Yes, I know saying that to my lovely wife makes me a jackass. Still, I vowed to never take her to another game.
This isn’t the only time my actions hurt my team. I also ended Auburn’s 15-game winning streak during the 2003-2004 seasons. How? Well, when we lived in Oregon, I did an e-mail column that I sent out to the Auburn faithful in the Northwest. I enjoyed writing it, but my wife hated it, saying this hobby of mine took up too much time. After a devastating loss to Georgia in 2003, I gave in to her and ended my column. The loss to Georgia was followed with wins over Alabama and Wisconsin. Clearly, it was my writing the column that contributed to the losses, so I didn’t write it the next season at all. The football team went 13-0.
Prior to the 2005 season, my wife came to me and said, “Honey, I’m sorry I made you end your column a couple of years ago.”
I was stunned, “What made you change your mind?”
“I read all the e-mails you got after you ended it. A lot of people really enjoyed it. I also went into the Sent file and read some of your stuff. It’s not bad.”
Ecstatic, I started anew with the 2005 opener against Georgia Tech.
No matter how much the offensive coordinator criticized his own game plan and play calling, I knew it was my fault. All that was left was for Auburn to confiscate my computer.
I have tried explaining this level of karma to my wife, but her response was that I’m nuts.
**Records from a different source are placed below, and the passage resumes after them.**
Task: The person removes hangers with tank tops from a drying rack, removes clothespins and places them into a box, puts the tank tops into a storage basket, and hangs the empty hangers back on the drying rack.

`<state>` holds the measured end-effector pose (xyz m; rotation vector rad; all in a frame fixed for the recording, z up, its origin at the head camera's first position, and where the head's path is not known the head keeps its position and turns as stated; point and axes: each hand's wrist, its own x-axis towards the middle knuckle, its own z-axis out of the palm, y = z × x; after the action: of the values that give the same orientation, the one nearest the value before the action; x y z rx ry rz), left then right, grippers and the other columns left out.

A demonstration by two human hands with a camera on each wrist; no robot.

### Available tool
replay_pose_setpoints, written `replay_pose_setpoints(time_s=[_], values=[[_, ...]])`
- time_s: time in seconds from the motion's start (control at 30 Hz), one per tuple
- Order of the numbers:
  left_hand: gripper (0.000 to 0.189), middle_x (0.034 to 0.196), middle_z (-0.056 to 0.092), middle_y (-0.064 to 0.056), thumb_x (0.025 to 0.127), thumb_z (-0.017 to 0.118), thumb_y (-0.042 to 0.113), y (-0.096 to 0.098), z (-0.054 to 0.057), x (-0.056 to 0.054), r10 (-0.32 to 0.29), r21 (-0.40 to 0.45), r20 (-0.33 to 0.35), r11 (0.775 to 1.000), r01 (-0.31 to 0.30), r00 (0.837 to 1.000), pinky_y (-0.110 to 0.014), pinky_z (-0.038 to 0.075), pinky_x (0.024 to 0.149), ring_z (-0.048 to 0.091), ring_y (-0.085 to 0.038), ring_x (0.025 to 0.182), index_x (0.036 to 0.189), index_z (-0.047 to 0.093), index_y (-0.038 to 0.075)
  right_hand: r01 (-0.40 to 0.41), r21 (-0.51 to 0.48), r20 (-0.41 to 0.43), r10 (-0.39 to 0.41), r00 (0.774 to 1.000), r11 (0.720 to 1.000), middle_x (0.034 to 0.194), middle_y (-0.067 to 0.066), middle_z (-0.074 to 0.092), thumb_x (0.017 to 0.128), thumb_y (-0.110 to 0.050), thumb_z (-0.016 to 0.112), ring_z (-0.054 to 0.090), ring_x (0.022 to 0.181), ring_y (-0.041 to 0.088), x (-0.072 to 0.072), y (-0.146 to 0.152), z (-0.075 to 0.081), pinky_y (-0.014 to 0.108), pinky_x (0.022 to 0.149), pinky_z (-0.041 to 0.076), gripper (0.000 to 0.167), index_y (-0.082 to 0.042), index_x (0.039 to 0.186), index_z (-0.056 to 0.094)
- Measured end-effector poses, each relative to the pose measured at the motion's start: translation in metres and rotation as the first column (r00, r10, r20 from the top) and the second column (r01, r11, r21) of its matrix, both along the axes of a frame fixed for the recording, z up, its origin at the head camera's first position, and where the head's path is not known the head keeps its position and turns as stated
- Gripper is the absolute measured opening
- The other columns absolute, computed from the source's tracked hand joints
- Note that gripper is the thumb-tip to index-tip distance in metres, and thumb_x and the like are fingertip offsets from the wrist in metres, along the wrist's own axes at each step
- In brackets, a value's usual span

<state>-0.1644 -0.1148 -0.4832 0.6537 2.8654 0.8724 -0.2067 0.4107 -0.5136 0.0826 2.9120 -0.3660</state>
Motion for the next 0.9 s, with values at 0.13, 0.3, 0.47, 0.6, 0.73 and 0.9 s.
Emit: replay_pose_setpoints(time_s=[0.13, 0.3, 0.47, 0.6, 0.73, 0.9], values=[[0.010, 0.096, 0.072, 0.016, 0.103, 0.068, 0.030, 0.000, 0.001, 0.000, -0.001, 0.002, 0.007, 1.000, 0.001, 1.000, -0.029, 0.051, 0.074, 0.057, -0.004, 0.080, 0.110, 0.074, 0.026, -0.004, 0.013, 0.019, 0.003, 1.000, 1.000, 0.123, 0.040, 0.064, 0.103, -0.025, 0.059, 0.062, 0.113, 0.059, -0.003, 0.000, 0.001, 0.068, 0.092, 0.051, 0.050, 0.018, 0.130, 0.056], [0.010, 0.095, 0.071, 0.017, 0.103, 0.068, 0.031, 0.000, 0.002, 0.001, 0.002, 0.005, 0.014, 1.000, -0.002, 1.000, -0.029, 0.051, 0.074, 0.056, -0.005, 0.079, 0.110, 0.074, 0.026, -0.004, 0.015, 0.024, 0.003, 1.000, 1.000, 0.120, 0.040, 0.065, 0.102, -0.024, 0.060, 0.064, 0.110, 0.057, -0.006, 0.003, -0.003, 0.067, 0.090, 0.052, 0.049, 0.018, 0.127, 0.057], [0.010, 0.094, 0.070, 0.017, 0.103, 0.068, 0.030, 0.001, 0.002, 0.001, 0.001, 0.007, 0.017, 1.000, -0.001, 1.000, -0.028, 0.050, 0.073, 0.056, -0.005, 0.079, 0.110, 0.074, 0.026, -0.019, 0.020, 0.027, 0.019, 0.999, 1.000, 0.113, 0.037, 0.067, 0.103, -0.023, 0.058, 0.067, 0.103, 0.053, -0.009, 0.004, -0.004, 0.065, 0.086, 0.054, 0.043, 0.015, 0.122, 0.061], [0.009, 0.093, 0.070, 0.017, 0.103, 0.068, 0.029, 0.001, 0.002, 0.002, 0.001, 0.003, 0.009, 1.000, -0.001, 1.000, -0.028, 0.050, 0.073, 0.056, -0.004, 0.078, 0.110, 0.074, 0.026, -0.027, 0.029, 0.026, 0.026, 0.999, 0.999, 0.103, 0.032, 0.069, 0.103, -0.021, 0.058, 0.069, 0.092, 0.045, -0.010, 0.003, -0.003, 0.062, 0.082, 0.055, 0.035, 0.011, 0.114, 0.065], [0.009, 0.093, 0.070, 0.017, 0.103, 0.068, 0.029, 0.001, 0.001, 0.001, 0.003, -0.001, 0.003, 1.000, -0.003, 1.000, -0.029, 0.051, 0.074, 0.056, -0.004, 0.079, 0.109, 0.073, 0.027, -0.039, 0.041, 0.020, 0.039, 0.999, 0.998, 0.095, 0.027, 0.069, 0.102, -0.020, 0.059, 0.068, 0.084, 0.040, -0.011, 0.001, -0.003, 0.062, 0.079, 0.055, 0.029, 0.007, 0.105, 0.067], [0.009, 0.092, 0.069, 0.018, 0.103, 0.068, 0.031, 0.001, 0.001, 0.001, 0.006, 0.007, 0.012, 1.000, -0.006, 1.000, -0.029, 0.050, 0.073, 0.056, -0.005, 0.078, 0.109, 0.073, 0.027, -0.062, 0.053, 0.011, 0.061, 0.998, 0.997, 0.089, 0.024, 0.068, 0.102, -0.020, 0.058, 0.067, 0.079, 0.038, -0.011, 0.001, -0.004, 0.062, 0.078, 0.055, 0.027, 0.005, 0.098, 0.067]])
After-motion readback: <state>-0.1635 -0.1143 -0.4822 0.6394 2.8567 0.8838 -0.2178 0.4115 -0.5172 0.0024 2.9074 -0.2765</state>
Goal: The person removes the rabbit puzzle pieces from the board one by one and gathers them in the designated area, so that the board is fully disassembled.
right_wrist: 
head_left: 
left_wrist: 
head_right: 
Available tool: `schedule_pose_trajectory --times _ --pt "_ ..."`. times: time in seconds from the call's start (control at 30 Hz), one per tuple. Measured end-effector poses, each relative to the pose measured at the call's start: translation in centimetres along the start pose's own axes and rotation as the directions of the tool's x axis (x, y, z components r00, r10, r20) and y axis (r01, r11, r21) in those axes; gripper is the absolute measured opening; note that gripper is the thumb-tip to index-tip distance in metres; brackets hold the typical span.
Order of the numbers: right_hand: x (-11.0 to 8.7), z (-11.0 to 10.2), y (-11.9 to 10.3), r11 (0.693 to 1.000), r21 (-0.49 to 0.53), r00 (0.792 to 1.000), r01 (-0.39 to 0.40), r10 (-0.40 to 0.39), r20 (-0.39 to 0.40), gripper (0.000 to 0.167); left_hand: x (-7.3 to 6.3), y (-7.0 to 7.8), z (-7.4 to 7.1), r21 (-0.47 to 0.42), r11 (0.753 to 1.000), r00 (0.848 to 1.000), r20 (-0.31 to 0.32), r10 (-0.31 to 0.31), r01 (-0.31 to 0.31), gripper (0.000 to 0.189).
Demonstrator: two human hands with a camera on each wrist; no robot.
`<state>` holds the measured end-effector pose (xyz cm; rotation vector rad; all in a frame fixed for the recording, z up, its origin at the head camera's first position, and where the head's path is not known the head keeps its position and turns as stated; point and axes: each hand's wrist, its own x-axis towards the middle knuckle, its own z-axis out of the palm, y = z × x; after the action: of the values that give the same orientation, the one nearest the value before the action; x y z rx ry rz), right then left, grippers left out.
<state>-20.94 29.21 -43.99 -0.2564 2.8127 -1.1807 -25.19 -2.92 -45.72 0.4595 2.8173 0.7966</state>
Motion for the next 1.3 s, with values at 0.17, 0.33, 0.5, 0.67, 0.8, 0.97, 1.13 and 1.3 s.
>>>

Eventually, though, she tried reverse psychology. After one loss, my wife said, “You’re right. It was your fault. Maybe if you hadn’t watched the game, they would have won.”
I don’t even want to think about going there.
Postscript: The author also takes responsibility for ending the Atlanta Braves string of 14 straight Division titles, but it would take too long to explain why.